● **Work to be completed**:
A verbatim copy of all the data is required; the pictures should not appear in it.

+++

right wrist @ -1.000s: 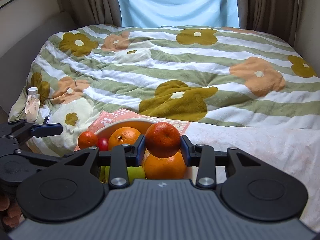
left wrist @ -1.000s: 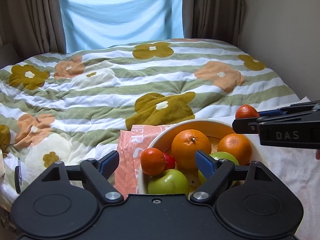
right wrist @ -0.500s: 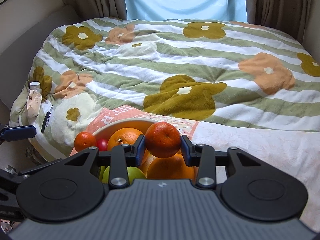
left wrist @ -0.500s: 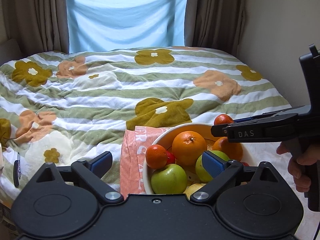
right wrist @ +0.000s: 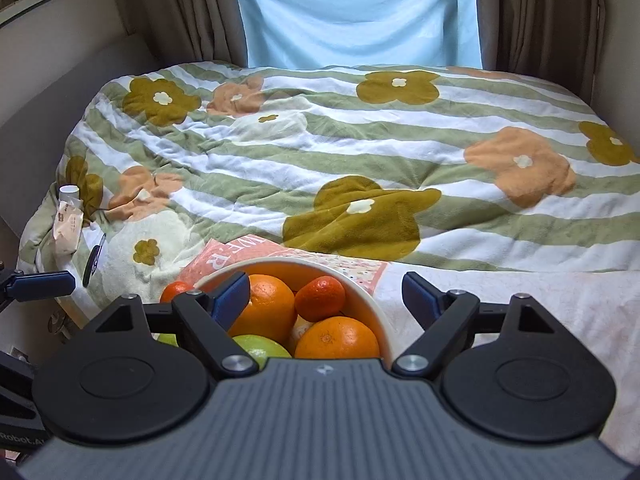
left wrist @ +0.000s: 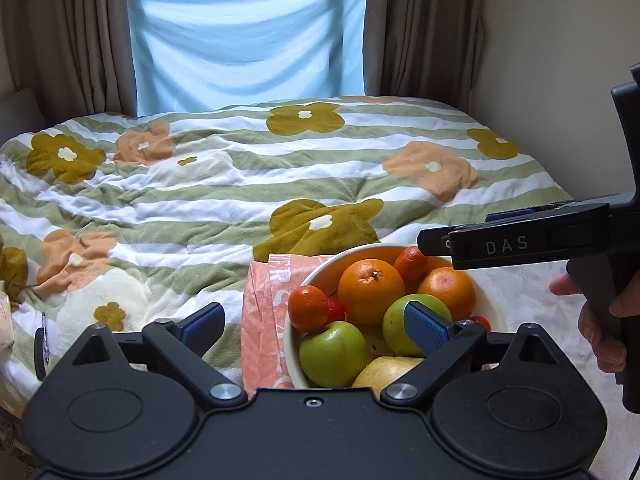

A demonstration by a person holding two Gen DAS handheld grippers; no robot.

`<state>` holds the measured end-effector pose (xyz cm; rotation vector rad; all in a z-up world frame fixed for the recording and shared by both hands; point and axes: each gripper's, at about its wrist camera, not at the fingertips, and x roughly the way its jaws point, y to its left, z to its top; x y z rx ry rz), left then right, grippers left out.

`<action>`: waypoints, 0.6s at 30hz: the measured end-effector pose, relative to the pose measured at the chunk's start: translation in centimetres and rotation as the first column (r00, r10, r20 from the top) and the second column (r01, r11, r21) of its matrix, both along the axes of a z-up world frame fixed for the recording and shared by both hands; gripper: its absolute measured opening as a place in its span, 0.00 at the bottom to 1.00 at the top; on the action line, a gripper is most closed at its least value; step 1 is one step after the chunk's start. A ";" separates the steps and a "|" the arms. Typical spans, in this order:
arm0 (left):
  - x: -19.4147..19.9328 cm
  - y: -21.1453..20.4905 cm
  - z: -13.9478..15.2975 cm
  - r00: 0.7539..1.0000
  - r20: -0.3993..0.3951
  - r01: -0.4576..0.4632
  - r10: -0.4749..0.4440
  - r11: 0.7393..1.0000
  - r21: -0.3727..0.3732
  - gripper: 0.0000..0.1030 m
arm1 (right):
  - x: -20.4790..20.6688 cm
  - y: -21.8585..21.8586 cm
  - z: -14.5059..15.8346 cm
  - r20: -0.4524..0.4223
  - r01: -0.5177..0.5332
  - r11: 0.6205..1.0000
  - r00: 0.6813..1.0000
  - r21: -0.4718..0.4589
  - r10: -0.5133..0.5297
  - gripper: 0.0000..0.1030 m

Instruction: Organize fruits

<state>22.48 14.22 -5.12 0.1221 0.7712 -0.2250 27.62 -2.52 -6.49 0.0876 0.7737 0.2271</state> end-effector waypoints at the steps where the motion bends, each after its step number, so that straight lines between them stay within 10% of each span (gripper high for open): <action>1: -0.3 0.0 0.2 1.000 0.005 0.002 -0.002 1.000 -0.002 0.95 | -0.4 -0.2 0.3 0.004 0.004 1.000 1.000 -0.001 -0.004 0.95; 18: -8.2 -4.0 6.8 0.991 0.135 0.002 0.002 0.999 -0.033 0.95 | -12.6 -7.5 9.2 0.137 0.120 0.992 0.984 -0.046 -0.112 0.96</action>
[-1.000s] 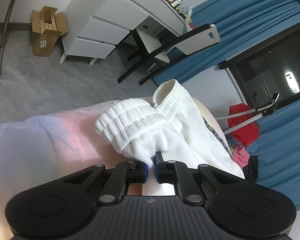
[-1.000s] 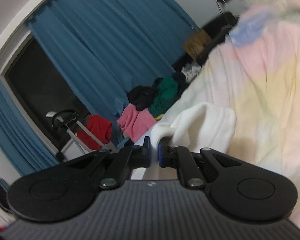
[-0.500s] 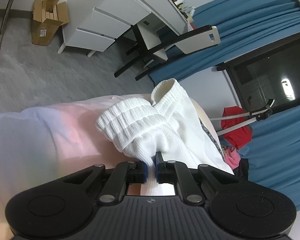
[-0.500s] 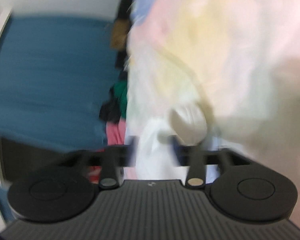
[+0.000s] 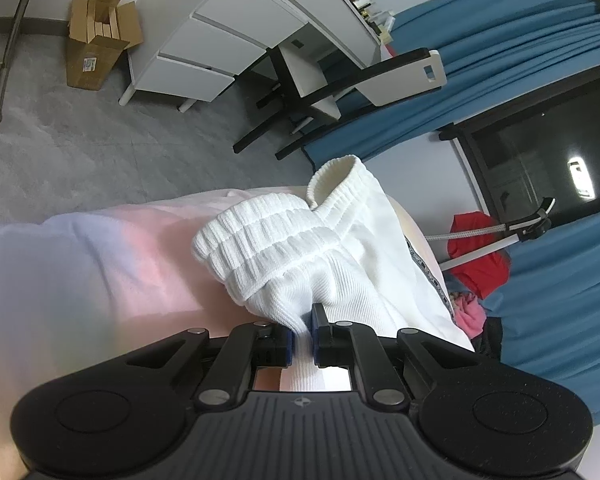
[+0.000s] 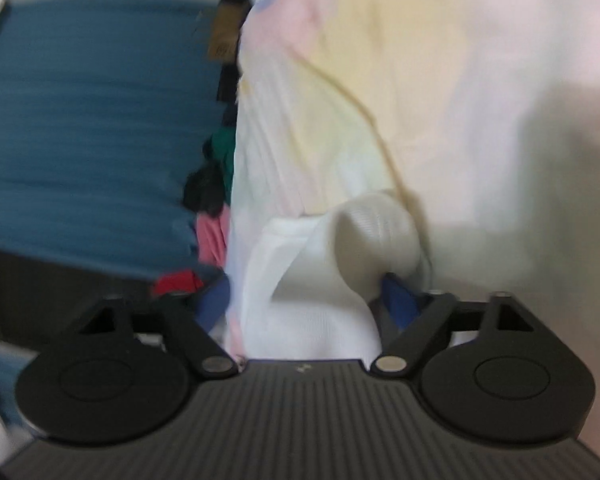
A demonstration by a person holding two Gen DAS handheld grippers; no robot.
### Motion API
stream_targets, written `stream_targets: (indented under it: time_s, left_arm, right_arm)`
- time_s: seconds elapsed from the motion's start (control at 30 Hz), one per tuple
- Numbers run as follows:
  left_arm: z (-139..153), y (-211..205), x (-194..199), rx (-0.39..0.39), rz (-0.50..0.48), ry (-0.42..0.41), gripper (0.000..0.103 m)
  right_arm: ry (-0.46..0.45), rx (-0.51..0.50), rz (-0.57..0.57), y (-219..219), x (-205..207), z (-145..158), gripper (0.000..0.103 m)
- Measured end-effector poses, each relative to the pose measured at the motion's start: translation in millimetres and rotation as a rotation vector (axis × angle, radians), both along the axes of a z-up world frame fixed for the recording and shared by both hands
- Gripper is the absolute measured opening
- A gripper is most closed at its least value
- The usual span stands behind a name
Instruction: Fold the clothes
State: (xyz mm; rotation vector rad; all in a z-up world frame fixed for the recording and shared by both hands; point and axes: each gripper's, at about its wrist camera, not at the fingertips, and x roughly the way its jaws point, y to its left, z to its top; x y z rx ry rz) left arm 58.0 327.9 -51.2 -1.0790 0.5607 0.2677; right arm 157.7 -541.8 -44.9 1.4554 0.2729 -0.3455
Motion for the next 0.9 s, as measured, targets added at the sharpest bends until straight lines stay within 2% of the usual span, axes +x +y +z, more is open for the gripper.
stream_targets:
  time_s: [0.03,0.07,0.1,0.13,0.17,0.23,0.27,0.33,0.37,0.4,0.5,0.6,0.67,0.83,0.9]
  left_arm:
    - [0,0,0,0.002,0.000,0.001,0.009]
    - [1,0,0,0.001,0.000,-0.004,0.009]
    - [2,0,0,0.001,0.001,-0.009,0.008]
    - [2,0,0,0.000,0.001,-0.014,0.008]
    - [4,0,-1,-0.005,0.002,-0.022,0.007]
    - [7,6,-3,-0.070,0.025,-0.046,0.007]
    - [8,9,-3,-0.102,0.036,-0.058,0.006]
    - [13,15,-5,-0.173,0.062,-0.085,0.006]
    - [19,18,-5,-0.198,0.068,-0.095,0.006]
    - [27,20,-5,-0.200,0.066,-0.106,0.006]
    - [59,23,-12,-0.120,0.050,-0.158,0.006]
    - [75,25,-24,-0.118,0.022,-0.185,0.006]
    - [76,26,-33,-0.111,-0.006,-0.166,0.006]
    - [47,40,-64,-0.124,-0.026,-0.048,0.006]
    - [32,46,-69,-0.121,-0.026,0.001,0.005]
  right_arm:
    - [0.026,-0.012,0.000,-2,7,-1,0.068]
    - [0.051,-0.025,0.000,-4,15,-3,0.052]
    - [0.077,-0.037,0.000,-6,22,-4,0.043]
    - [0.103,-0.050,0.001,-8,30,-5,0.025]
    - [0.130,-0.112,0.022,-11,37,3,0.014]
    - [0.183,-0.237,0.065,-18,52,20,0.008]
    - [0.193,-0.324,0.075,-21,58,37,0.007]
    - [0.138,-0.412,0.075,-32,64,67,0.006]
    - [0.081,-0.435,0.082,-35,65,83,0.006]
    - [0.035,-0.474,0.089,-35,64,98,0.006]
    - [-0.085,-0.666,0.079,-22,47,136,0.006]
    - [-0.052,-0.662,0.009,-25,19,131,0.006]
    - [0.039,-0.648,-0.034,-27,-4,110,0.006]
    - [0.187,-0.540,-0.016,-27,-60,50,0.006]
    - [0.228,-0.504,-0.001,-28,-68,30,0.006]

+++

● **Answer box**:
right wrist @ -1.000s: 
left wrist @ -1.000s: 
right wrist @ -0.500s: 
left wrist @ -0.500s: 
right wrist @ +0.000s: 
left wrist @ +0.000s: 

A demonstration by a person holding two Gen DAS handheld grippers; no robot.

`<state>` holds the measured end-effector pose (xyz cm; rotation vector rad; all in a z-up world frame fixed for the recording and shared by both hands; point and axes: each gripper's, at about its wrist camera, not at the fingertips, and x roughly the way its jaws point, y to its left, z to its top; x y z rx ry rz), left then right, grippers left out.

`<action>`: waypoints, 0.6s at 30hz: the measured end-effector pose, relative to the pose measured at the chunk's start: translation in centimetres and rotation as the first column (r00, r10, r20 from the top) and the second column (r01, r11, r21) of its matrix, both along the axes of a z-up world frame fixed for the recording and shared by both hands; gripper: its absolute measured opening as a place in its span, 0.00 at the bottom to 1.00 at the top; on the action line, a gripper is most closed at its least value; step 1 is one step after the chunk's start. A ";" separates the steps and a "|" the arms. Typical spans, in this order:
arm0 (left):
  - x: -19.4147..19.9328 cm
  - y: -21.1453..20.4905 cm
  - z: -13.9478..15.2975 cm
  - r00: 0.7539..1.0000
  - r20: -0.3993..0.3951
  - r01: -0.4576..0.4632
  - r10: -0.4749..0.4440
  - r11: 0.7393..1.0000
  - r21: -0.3727..0.3732
  - gripper: 0.0000..0.1030 m
arm1 (right):
  - x: -20.4790..20.6688 cm
  - y: -21.8585..21.8586 cm
  - z: -14.5059..15.8346 cm
  - r20: -0.4524..0.4223
  - r01: -0.5177..0.5332
  - r11: 0.6205..1.0000
  - r00: 0.6813..1.0000
  - r21: -0.4718..0.4589
  - r10: -0.5133..0.5297
  - gripper: 0.0000..0.1030 m

Instruction: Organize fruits

<state>22.48 14.22 -5.12 0.1221 0.7712 -0.2250 27.62 -2.52 -6.49 0.0876 0.7737 0.2271</state> end-effector waypoints at the steps where the motion bends, each after its step number, so that straight lines between them stay within 10% of each span (gripper high for open): <action>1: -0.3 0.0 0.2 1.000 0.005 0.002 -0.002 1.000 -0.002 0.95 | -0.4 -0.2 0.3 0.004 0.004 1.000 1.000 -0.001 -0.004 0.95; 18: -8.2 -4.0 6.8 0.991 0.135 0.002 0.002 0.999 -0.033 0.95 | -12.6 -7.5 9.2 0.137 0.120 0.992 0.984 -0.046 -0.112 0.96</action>
[-1.000s] 
[-1.000s] 
[-0.500s] 
[-0.500s] 
[+0.000s] 
[+0.000s] 
A demonstration by a person holding two Gen DAS handheld grippers; no robot.
### Motion API
stream_targets, written `stream_targets: (indented under it: time_s, left_arm, right_arm)`
- time_s: seconds elapsed from the motion's start (control at 30 Hz), one per tuple
- Numbers run as follows:
  left_arm: z (-139..153), y (-211..205), x (-194..199), rx (-0.39..0.39), rz (-0.50..0.48), ry (-0.42..0.41), gripper (0.000..0.103 m)
  right_arm: ry (-0.46..0.45), rx (-0.51..0.50), rz (-0.57..0.57), y (-219..219), x (-205..207), z (-145..158), gripper (0.000..0.103 m)
- Measured end-effector poses, each relative to the pose measured at the motion's start: translation in millimetres and rotation as a rotation vector (axis × angle, radians), both along the axes of a z-up world frame fixed for the recording and shared by both hands
- Gripper is the absolute measured opening
- A gripper is most closed at its least value
- The usual span stands behind a name
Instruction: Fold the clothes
State: (xyz mm; rotation vector rad; all in a z-up world frame fixed for the recording and shared by both hands; point and axes: each gripper's, at about its wrist camera, not at the fingertips, and x roughly the way its jaws point, y to its left, z to its top; x y z rx ry rz) left arm 58.0 327.9 -51.2 -1.0790 0.5607 0.2677; right arm 157.7 -541.8 -44.9 1.4554 0.2729 -0.3455
Motion for the next 0.9 s, as measured, targets added at the sharpest bends until straight lines stay within 2% of the usual span, axes +x +y +z, more is open for the gripper.
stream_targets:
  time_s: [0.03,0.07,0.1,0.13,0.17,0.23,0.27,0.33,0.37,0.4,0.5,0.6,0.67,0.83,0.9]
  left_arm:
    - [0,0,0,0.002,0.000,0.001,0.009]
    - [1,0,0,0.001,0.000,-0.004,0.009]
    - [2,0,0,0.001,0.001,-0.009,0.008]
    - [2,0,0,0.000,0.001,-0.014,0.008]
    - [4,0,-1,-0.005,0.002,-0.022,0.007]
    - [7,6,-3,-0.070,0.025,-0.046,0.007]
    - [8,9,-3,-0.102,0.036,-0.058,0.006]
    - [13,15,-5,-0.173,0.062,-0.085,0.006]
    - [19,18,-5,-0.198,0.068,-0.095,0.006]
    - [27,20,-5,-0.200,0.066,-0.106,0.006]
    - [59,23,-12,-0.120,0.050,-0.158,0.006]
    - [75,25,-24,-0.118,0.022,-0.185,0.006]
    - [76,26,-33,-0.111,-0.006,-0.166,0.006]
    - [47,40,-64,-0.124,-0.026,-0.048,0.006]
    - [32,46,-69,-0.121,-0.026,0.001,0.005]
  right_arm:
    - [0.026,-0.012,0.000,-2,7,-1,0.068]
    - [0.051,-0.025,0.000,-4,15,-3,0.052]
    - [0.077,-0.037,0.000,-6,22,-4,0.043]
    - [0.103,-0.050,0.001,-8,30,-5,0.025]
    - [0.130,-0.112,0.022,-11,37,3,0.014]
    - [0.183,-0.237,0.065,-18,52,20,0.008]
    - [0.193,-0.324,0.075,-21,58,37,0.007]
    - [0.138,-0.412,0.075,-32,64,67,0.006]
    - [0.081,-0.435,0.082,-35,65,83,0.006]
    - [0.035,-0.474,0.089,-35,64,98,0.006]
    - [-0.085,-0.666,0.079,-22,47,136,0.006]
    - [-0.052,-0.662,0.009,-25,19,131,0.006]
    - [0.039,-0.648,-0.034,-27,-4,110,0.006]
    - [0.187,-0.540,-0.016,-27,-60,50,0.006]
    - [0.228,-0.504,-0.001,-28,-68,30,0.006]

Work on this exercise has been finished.